The Hommage á Paul Klee also has significance due to the aesthetic choices its creator, Frieder Nake, made almost 40 years ago. Having only a very slim visual vocabulary of just straight lines and circles available he managed to create a piece which continues to radiate everytime it is displayed and looked at. Nake knew that he was making art when he set out to have the computer perform certain routines (or do loops as they were called in programming lingo) to draw this picture. He aimed at making the results visually pleasing when he selected the numerical parameters with which his software was fed. He clearly intended to put this work into the framework of the art world which is why he gave it a somewhat ironic title of a hommage and referring to one of the masters and innovators of 20th century art, Paul Klee. And Nake went beyond the original drawing the plotter produced by using standard techniques and procedures of contemporary artists. The final art work was a limited edition of a serigraph. And just like any other piece of art this drawing was exhibited at the Galerie Wendelin Niedlich in Stuttgart in 1965. The aesthetic cycle of creation, exhibition, and perception had been closed, and history had been made.

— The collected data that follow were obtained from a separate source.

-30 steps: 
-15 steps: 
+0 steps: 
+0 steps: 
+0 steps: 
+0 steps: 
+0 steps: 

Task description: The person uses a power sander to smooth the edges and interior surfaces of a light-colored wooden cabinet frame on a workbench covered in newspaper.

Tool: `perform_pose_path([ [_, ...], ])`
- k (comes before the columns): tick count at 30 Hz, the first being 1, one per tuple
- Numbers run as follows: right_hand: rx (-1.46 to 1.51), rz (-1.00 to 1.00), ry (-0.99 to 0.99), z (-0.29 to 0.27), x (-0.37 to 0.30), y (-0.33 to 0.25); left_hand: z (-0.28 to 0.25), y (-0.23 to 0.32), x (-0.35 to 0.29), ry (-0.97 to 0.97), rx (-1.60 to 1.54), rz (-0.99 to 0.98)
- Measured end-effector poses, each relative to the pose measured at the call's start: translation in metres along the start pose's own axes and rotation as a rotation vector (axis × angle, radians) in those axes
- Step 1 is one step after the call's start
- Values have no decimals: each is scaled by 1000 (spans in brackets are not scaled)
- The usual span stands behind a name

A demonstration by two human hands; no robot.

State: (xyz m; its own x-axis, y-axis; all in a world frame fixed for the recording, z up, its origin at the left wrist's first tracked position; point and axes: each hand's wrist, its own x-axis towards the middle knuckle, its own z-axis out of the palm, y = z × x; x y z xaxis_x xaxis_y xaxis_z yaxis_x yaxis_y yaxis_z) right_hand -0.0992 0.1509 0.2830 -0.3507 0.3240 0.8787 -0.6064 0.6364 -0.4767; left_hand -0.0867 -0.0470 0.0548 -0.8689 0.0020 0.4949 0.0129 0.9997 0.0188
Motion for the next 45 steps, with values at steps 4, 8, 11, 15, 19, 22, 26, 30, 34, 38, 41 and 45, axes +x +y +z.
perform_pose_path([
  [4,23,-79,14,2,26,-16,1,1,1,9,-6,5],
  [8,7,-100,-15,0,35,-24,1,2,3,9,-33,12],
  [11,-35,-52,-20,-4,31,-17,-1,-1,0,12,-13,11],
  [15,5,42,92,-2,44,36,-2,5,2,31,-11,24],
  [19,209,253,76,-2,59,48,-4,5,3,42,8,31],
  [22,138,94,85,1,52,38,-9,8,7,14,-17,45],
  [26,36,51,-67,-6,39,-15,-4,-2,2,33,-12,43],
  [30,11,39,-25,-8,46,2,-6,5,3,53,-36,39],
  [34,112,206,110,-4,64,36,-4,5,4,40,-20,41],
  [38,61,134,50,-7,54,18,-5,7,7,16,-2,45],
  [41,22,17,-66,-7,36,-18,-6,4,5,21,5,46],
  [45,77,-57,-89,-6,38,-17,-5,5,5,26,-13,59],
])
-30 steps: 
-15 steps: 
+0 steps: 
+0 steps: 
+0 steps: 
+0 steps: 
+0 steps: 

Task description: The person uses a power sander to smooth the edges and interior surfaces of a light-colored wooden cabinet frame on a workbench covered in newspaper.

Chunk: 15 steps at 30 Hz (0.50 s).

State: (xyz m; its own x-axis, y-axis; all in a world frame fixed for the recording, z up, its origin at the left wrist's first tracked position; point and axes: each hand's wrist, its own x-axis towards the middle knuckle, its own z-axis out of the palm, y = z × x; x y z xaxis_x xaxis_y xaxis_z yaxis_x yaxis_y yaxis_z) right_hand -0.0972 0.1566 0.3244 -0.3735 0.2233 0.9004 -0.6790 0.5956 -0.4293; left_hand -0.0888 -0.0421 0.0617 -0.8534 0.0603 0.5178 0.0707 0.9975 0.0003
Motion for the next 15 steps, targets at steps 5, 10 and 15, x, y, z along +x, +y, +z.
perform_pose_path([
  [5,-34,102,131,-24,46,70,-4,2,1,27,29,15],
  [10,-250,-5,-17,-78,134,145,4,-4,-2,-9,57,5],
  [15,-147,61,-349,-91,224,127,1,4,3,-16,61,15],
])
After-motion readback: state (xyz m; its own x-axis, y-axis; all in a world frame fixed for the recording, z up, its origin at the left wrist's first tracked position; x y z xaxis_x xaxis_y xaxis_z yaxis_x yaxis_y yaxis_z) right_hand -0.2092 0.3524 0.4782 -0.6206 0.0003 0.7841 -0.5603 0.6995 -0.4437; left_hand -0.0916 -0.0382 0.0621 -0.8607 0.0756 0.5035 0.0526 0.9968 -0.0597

(For more on the Stuttgart school of philosopher Max Bense and the first computer art produced there, see Stuttgart 1960. Computers in Theory and Art)
No surprise then and predictable by some this work is on its way to become one of the few canonical images in the still short history of computer art. That's why this work is now on display at the various concurrent shows dedicated to some aspect of the early hours of this fascinating new artform. Frieder Nake himself has a retrospective (and a few new interactive installations) at the Kunsthalle Bremen, the northern city in Germany where he tought computer science for several decades. This show will also travel to the ZKM in Karlsruhe in February 2005. Right now the ZKM has another show on display exploring the topic of the Algorithmic Revolution - The History of Interactive Art. Of course, Frieder Nake is represented in this show as well. The show has a fairly comprehensive web site (not to say: academic web site) but most of the writing is in German and unfortunately, there are few or no images published.
Lastly, Frieder Nake is also represented with two pieces in the Scratchcode show at Bitforms in New York, put together by gallerist Steve Sacks with the help of artist Manfred Mohr, a good and long-time friend of Frieder Nake. As can been seen plainly, computer art (or call it New Media Art) must have come to its own, if there is already a History to the thing!